The 1980s might have changed things, yet they weren’t even the steepest point of the growth curve. Subsequent periods of recent rises have proven still  more dramatic. From 1995-2007, the property market experienced an eyewatering 173% real-terms rise. In that time a new generation began to commoditise homes like never before, often seeing them not as places to live, but investments to do up, sell on or let out as a route to financial security. Towns, cities and rural areas alike have been changed often beyond recognition.

‘On a nominal basis, house prices increased by 87% over the 2001 to 2004 period alone,’ adds Cook.

‘This created a sizeable wedge between those who were and weren’t able to get onto the housing ladder over this period. It is a divide which became entrenched in the post credit-crunch, age of mortgage regulation, and has been a catalyst for government intervention in the housing market, through schemes such as the soon-to-end Help to Buy.’

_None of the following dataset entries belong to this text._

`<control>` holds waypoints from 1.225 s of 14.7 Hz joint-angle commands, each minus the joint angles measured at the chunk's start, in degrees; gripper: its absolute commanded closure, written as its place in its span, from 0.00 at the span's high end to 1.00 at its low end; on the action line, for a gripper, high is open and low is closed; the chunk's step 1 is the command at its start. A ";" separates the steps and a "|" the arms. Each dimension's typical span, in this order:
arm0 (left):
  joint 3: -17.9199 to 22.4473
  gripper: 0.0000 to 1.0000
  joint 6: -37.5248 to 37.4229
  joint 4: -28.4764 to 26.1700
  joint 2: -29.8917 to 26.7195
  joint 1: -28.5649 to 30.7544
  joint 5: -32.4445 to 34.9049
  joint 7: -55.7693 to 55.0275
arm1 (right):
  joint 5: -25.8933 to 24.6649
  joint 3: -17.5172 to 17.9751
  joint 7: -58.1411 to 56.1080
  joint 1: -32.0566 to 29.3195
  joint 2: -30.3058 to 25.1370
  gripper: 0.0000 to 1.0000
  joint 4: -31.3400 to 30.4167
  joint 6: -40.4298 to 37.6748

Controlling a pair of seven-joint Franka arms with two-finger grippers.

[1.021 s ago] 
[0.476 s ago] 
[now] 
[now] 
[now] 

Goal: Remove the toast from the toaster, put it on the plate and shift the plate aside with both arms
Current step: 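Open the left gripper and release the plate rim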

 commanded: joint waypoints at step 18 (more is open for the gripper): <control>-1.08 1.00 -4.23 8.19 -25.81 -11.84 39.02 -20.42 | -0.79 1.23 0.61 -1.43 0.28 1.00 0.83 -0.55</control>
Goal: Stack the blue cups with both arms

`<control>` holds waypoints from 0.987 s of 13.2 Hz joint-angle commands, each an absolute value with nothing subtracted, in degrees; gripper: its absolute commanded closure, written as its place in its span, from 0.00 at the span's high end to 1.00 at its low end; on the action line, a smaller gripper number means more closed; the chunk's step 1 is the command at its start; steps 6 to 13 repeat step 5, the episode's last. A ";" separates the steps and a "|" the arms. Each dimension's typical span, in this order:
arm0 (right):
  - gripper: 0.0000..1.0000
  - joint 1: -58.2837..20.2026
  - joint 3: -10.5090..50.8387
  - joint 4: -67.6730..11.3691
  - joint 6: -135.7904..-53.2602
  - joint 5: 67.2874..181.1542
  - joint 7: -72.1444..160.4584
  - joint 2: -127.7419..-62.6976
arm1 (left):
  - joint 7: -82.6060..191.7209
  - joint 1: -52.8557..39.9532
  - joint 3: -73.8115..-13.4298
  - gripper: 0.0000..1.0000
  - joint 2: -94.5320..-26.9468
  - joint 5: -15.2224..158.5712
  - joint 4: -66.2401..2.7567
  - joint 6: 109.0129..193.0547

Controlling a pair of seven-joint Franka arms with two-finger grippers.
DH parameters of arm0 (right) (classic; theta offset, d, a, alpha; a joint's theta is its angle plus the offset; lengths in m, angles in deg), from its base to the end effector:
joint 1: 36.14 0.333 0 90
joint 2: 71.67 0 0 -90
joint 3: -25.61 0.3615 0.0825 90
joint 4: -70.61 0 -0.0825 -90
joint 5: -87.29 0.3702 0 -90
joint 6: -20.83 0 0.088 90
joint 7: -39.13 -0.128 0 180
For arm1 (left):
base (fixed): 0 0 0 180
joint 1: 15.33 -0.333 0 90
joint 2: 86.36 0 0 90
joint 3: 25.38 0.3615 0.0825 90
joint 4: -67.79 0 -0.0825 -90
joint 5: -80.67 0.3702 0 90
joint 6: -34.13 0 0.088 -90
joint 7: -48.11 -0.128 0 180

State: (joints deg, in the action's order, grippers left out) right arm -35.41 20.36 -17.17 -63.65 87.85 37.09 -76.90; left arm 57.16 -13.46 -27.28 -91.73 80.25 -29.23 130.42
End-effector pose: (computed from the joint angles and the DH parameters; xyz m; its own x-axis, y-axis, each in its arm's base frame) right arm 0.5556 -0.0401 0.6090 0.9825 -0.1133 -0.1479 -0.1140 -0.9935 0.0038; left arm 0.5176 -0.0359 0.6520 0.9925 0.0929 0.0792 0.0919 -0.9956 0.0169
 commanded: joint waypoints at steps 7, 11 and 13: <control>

Following the 2007 financial crisis there was a correction, but a renewed upswing wasn’t far behind: rises of 23% from 2013 to 2016 and a further 13% in the last couple of years, the latter sparked in part by the ‘race for space’ as buyers looked to the countryside in the post-pandemic work-from-home culture.

Affordability and property-based prosperity have had social consequences, Cook adds, explaining that the nation has been split by the change.

‘The capital appreciation we have seen through different housing market cycles has created a marked divide between the housing haves’ and have nots,’ he says.

‘That means different generations now have very different views on the benefits of house price growth, how much new housing we build, where we build it and what is expected from housing policy.’

In other words, if you’re fortunate enough to be a Baby Boomer who has benefited from the rising prices, hold your tongue when tempted to tell a 20-something to cut down on avocados and oat milk lattes in order to save for a house deposit. Even if would-be first time buyer saved £10 a day on their spending, they’d still need to save up for seven years to scrape together even a 10% deposit on the average house.

We stand now forty-plus years on from Margaret Thatcher’s original Right to Buy, with a new extension to the scheme just announced. Anything that helps today’s 20- and 30-somethings own a house for the first time is a good thing; but is there something in place to help stop prices spiralling still further? Perhaps the residents of Downing Street have a carefully-planned system in place for improving access to decent housing while also avoiding further house price inflation; we’d hate to imagine that this is simply an old policy hastily regurgitated for the sake of a few positive headlines in tough times.